What the task requires - Every line of the listing below should come back exactly as written, with no images.

Given material -
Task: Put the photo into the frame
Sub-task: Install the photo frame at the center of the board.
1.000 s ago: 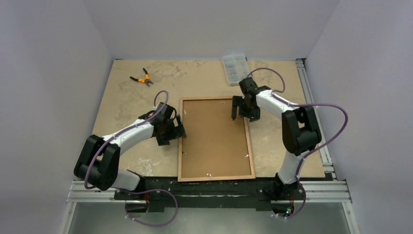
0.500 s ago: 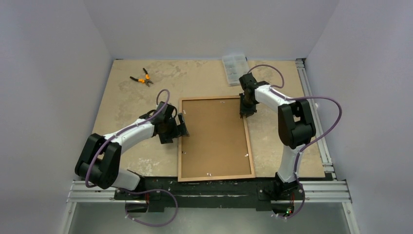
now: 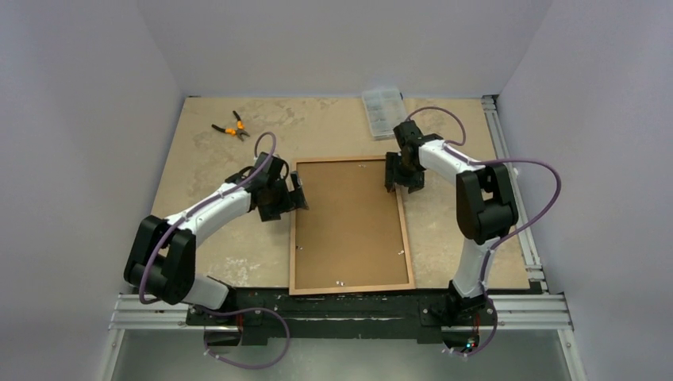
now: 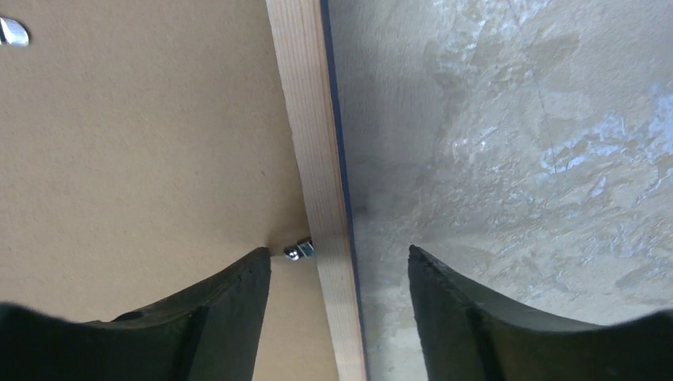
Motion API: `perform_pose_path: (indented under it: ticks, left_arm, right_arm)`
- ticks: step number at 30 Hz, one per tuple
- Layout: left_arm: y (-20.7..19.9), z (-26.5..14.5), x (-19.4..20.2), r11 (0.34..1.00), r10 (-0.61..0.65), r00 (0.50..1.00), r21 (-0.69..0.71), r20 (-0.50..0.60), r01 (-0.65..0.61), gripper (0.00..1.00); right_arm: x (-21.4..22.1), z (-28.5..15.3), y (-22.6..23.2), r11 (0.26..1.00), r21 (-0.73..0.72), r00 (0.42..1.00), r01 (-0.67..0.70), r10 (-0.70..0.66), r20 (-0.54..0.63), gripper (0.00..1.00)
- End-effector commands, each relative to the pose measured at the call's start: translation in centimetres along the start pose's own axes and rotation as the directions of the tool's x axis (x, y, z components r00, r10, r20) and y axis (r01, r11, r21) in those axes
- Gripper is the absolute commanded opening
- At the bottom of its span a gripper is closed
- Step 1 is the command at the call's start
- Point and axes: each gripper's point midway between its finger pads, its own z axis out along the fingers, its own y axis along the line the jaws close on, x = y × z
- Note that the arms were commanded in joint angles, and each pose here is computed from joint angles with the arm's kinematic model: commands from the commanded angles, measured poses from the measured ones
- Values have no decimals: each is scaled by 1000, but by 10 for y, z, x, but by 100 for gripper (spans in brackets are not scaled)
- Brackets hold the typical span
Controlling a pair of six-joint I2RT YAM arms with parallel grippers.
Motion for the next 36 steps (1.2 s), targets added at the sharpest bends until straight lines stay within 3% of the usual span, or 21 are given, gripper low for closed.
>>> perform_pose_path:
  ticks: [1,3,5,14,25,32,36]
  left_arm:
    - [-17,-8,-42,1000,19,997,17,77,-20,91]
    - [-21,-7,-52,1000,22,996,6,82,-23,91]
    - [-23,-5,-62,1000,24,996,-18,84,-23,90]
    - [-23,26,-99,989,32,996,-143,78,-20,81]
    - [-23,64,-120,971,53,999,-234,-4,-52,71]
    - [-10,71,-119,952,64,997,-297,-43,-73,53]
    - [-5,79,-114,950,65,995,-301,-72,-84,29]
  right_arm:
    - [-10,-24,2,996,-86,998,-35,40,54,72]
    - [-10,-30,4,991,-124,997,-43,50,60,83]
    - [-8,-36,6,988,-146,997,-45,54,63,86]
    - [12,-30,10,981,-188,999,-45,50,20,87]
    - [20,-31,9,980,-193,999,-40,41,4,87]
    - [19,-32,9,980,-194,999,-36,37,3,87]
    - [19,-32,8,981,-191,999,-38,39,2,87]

The answer -
Task: Put the photo into the frame
Sub-task: Install the photo frame at the center of the board.
1.000 s ago: 
0.500 s ago: 
now: 
now: 
Motion API: `perform_pose_path: (indented under it: ticks, left_arm, right_arm)`
- ticks: step number at 30 Hz, one per tuple
- Layout: left_arm: y (-20.7..19.9), z (-26.5..14.5), x (-19.4..20.2), r11 (0.34..1.00), r10 (-0.61..0.65), r00 (0.50..1.00), r21 (-0.69..0.71), r20 (-0.50..0.60), r01 (-0.65..0.61), gripper (0.00..1.00); right_arm: x (-21.4..22.1), z (-28.5..15.3), y (-22.6..23.2), r11 (0.26..1.00), r21 (-0.73..0.72), r00 (0.42..1.00), r01 (-0.67..0.70), r10 (-0.70..0.66), r20 (-0.54..0.63), gripper (0.00..1.00)
- End-effector commands, each relative to the pose measured at the call's start: translation in centimetres along the start pose's own axes and rotation as the directions of the tool's x axis (x, y, z components r00, r10, r20) and y axis (r01, r11, r21) in those axes
- Gripper is the absolute commanded opening
- At the bottom of its span a gripper is closed
- Step 1 is the command at the call's start
- Point and axes: each gripper's point midway between its finger pads, its own z axis out along the fingers, its own y axis along the line the jaws close on, x = y × z
- Note that the arms were commanded in joint angles, and each pose here is computed from joint angles with the arm's kinematic model: commands from the commanded angles, measured poses from the measured ones
- Values have no decimals: each is scaled by 1000, but by 10 for y, z, x, but by 100 for gripper (spans in brackets are not scaled)
- Brackets hold the typical span
Controlling a pair of six-joint I2RT YAM arms with parallel grippers.
Motion for the next 36 steps (1.2 s), targets added at the sharpest bends until straight lines stay within 3% of the usual span, or 21 are given, gripper low for closed.
>>> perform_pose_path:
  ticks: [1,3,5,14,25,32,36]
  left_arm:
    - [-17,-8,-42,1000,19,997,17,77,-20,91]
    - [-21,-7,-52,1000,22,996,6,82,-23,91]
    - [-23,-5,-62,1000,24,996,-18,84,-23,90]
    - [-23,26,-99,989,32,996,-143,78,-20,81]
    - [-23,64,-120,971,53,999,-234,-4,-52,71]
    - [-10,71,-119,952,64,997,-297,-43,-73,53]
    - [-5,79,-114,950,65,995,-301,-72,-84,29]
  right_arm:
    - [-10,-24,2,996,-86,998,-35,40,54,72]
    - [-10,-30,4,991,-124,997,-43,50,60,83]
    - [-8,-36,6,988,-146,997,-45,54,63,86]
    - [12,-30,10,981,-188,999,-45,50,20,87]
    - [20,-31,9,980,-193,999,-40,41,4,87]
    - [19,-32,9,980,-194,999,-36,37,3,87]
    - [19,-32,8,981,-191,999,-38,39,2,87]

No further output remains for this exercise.